One of the weird ways this has manifested is through people incorrectly guessing how to pronounce my name. My nametag says “Luxander”. (It used to say “Lux” but I didn’t want to keep answering the “what is that short for” question so I fixed it.) Most of the times people mispronounce it, they squint and ask if my name is “Luxandra.” Someone asked if it was “Luxandria” one time. Yesterday, someone asked if it was Lux-on-dra, with the long A.

Okay, so I recognize that there are people with dyslexia and other disorders that result in difficulty reading. However, this happens so often and (if you’ll pardon the phrase) so aggressively that I’m pretty sure it’s not just dyslexic people doing it.

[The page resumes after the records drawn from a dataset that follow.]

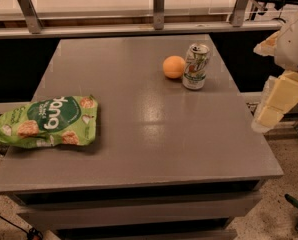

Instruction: Pick 7up can

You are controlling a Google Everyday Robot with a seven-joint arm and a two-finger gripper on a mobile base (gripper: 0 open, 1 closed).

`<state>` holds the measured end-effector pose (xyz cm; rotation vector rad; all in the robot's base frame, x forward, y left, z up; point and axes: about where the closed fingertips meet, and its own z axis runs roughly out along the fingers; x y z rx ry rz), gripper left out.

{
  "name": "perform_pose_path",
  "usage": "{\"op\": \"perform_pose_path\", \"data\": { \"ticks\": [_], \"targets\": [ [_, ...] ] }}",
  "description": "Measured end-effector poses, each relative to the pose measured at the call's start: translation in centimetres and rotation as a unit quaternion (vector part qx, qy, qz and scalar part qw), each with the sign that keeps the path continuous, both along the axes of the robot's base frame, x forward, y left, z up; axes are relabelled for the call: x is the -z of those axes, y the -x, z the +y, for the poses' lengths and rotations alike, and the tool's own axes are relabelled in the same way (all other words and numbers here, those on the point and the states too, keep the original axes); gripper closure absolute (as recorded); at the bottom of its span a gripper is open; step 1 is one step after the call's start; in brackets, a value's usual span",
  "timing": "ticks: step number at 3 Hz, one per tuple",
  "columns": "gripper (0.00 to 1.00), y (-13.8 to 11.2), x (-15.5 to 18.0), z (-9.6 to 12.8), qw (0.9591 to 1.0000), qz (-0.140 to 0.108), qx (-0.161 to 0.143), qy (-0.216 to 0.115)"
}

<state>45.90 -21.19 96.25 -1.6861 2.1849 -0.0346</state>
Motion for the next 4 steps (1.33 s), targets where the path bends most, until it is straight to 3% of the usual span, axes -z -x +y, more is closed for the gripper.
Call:
{"op": "perform_pose_path", "data": {
  "ticks": [1,2,3,4],
  "targets": [
    [0.0,-1.4,1.2,0.1,0.9992,-0.006,0.004,-0.04],
    [0.0,-2.7,2.1,0.5,0.9956,-0.02,0.013,-0.091],
    [0.0,-4.1,2.9,0.9,0.9886,-0.044,0.031,-0.14],
    [0.0,-4.1,2.9,1.0,0.9887,-0.044,0.031,-0.14]
  ]
}}
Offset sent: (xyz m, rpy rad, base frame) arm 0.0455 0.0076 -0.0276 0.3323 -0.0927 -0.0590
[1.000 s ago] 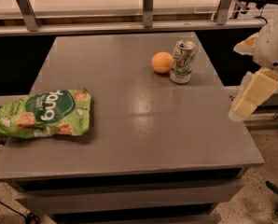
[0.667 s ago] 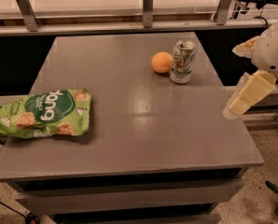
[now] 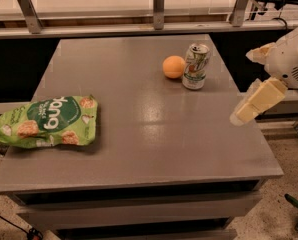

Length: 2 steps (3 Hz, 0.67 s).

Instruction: Pick 7up can

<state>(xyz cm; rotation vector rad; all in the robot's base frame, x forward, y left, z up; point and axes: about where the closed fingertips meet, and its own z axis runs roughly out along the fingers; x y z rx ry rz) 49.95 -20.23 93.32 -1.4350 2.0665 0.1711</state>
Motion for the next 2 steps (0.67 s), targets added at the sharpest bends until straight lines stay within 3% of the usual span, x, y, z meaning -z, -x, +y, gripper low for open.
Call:
{"op": "perform_pose_path", "data": {
  "ticks": [1,2],
  "targets": [
    [0.0,-1.5,0.3,0.8,0.9991,-0.026,-0.002,-0.032],
    [0.0,-3.4,1.3,1.4,0.9934,-0.063,0.02,-0.094]
  ]
}}
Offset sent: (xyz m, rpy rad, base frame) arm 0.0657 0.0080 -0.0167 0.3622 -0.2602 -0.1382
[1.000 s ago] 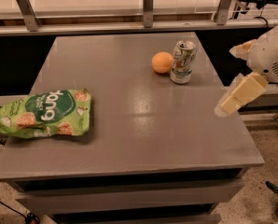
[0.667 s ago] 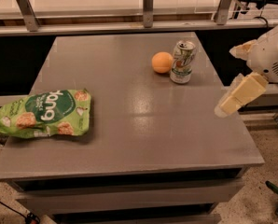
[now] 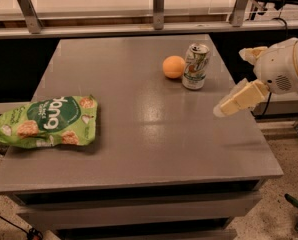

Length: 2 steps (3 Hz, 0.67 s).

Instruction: Pick 7up can

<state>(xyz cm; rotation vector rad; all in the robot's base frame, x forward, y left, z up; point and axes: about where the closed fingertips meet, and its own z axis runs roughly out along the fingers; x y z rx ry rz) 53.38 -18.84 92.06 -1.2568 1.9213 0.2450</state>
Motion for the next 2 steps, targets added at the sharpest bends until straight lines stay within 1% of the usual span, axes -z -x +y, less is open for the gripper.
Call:
{"op": "perform_pose_path", "data": {
  "ticks": [1,2],
  "targets": [
    [0.0,-1.8,0.4,0.1,0.9977,-0.034,0.034,-0.048],
    [0.0,-3.2,0.6,-0.1,0.9933,-0.056,0.06,-0.082]
  ]
}}
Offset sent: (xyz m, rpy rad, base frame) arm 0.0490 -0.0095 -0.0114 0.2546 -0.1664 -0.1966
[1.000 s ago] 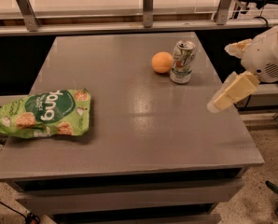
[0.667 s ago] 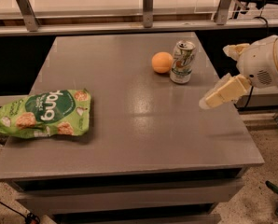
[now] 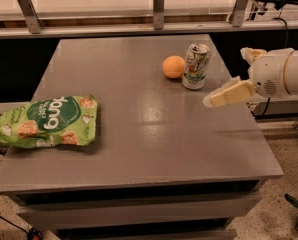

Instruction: Pick 7up can

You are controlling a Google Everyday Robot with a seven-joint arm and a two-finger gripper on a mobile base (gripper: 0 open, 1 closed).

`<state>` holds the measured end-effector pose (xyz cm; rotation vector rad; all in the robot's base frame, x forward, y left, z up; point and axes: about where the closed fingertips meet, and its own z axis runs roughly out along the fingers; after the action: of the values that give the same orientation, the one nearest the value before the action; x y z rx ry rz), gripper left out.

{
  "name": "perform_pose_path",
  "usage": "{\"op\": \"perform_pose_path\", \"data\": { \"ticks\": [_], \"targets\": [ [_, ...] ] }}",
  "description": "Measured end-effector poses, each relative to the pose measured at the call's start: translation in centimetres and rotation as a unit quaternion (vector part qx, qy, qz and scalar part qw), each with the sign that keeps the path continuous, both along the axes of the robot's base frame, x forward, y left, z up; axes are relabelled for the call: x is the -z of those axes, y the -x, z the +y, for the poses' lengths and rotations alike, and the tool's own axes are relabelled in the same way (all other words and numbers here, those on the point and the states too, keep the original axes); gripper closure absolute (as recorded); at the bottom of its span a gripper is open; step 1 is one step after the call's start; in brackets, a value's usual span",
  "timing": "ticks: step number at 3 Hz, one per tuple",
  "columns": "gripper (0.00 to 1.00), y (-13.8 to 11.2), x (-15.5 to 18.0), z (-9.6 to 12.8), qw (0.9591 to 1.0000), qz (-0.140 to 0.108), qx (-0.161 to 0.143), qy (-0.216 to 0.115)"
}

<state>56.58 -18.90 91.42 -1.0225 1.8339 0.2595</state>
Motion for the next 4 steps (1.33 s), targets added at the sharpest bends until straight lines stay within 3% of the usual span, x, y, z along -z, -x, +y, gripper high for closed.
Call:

This also happens when I’ve said my name. Specifically, I get my depression meds through a community health clinic. I have to call and leave a message on the nurse’s line if I have any questions or need a change in my meds before my next appointment. Obviously you need to state your name in the message. Every time I can remember getting a call back from them since changing my name, the woman says “Luxandra” and it’s infuriating. (I usually miss answering the phone, so they leave a message and I can’t correct them.)

I think people just can’t reconcile the gender they read me as and the gender they read my name as having. After all, the greek word andros means “man” and that root is often used in English words. Plus, “Alexander” is a pretty common name, similar to my own, and almost exclusively used as a masculine name.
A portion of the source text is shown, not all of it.